§ **Task to carry out**: As the answer, set down the lines below from the one containing "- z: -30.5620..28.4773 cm" through the one containing "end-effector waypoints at", exactly and inclusively, and no others.

====================

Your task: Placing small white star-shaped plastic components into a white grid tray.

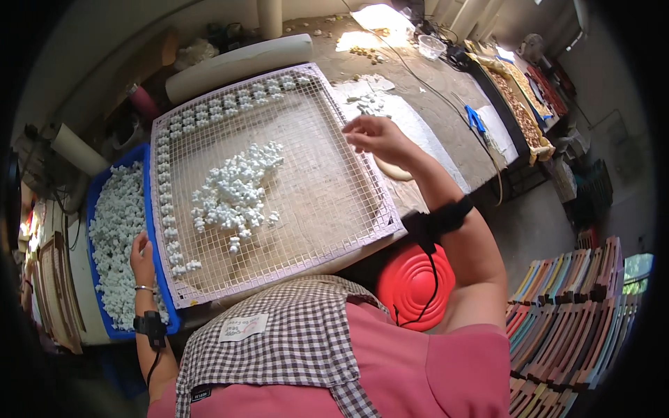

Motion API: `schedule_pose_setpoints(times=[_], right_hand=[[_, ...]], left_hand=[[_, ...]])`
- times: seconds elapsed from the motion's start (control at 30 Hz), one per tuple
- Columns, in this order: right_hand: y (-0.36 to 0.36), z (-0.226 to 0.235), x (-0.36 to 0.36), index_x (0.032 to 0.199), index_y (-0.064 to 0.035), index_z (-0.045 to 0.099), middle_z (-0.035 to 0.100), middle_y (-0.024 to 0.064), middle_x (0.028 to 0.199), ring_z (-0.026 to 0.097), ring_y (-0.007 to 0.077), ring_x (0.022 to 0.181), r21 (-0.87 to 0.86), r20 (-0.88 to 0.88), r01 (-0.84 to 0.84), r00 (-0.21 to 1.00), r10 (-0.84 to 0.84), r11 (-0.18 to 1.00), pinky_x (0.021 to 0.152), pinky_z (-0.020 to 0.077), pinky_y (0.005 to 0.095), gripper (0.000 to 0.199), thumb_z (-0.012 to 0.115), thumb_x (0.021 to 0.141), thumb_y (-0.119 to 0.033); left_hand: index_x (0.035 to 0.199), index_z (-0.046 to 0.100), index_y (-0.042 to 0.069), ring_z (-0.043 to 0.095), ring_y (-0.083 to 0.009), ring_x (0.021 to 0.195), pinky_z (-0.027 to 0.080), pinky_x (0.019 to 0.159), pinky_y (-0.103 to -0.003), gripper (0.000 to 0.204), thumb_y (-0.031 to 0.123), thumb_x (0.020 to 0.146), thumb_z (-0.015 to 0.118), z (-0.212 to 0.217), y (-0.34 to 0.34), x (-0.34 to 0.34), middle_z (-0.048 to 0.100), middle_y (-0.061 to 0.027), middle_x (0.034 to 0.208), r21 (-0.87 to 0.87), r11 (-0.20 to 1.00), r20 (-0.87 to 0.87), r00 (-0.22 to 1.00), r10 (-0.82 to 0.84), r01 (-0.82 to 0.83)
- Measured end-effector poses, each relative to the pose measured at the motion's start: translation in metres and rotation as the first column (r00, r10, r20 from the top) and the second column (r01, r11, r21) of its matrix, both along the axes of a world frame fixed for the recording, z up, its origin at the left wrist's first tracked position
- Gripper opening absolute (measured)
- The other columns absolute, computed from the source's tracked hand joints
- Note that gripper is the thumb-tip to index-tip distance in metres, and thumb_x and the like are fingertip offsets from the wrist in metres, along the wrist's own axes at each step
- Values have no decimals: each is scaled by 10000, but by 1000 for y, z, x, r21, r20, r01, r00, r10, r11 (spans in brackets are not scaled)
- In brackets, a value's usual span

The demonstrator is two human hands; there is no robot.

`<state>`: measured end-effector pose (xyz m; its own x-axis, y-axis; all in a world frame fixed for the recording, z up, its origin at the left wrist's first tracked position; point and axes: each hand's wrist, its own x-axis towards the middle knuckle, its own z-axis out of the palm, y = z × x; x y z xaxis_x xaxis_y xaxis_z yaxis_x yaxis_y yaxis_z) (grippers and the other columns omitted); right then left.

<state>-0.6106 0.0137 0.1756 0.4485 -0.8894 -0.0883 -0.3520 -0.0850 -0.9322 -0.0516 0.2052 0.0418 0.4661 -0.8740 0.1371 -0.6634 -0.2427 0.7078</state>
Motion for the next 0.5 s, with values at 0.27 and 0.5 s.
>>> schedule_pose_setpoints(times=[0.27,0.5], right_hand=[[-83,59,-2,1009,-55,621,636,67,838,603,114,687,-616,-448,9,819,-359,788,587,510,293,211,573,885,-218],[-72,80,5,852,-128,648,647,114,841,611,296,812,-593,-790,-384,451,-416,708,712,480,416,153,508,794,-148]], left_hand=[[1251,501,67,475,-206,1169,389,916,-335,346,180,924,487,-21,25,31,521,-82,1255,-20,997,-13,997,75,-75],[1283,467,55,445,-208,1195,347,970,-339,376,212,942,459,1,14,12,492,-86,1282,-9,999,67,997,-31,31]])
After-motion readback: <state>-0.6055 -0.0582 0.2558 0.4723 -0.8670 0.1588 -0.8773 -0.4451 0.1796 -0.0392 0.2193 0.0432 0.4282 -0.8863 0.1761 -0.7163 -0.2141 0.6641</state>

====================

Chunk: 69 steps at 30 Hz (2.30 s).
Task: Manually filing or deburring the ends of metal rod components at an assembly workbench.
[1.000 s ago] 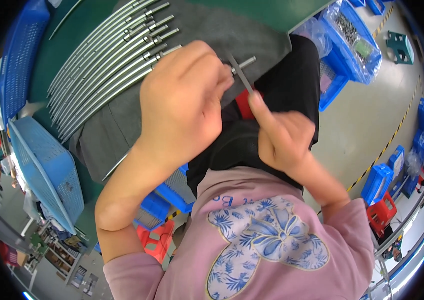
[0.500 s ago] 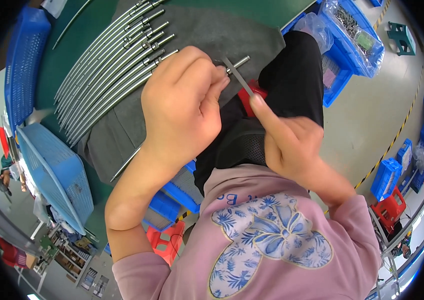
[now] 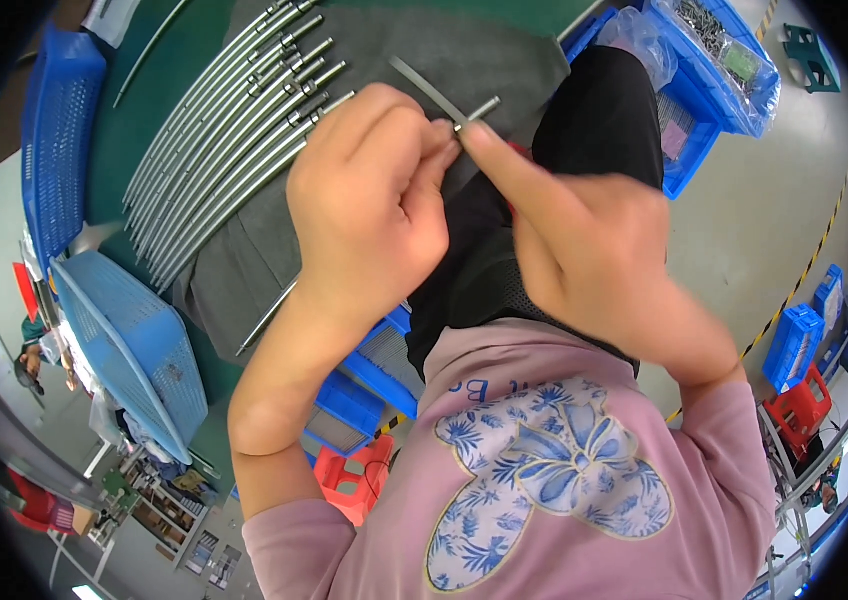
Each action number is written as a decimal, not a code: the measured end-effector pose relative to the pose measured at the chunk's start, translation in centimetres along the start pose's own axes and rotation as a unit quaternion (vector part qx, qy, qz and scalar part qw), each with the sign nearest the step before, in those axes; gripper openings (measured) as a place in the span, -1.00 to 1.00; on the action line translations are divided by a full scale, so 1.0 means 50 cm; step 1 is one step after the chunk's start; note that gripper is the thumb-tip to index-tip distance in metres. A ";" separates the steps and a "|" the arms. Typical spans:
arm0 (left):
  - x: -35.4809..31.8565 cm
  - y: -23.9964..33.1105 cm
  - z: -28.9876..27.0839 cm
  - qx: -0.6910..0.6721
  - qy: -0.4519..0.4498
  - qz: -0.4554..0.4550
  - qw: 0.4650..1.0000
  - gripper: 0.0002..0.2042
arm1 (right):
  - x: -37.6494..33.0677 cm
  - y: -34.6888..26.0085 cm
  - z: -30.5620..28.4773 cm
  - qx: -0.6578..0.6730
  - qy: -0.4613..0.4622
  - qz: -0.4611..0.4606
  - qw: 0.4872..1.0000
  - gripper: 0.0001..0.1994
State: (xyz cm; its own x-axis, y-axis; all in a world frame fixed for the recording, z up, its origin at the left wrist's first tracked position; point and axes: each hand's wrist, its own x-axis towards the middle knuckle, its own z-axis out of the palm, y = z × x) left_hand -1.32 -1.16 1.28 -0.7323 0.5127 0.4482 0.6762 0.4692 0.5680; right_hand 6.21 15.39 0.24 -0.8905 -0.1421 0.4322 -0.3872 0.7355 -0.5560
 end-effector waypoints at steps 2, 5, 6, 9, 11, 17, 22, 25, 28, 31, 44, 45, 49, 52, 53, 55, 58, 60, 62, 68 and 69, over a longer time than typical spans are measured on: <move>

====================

§ **Task result**:
  - z: -30.5620..28.4773 cm
  - qx: -0.6578..0.6730
  - qy: -0.4613..0.4622
  - qz: -0.4611..0.4606
  - qw: 0.4872..1.0000
  - gripper: 0.0001..0.1994
State: (xyz cm; its own x-axis, y-axis; all in a world frame fixed for the recording, z up, its origin at the left wrist's first tracked position; point and axes: each hand's wrist, its own x-axis towards the middle knuckle, its own z-axis out of the palm, y = z × x) left_hand -1.32 -1.16 1.28 -0.7323 0.5127 0.4482 0.6762 0.4692 0.5680; right_hand 6.21 15.39 0.24 -0.8905 -0.1421 0.4322 -0.3872 0.7355 -0.5560
 end-effector waypoints at steps 2, 5, 6, 9, 11, 17, 22, 25, 28, 31, 44, 45, 49, 52, 53, 55, 58, 60, 62, 68 and 69, over a longer time than typical spans are measured on: <move>

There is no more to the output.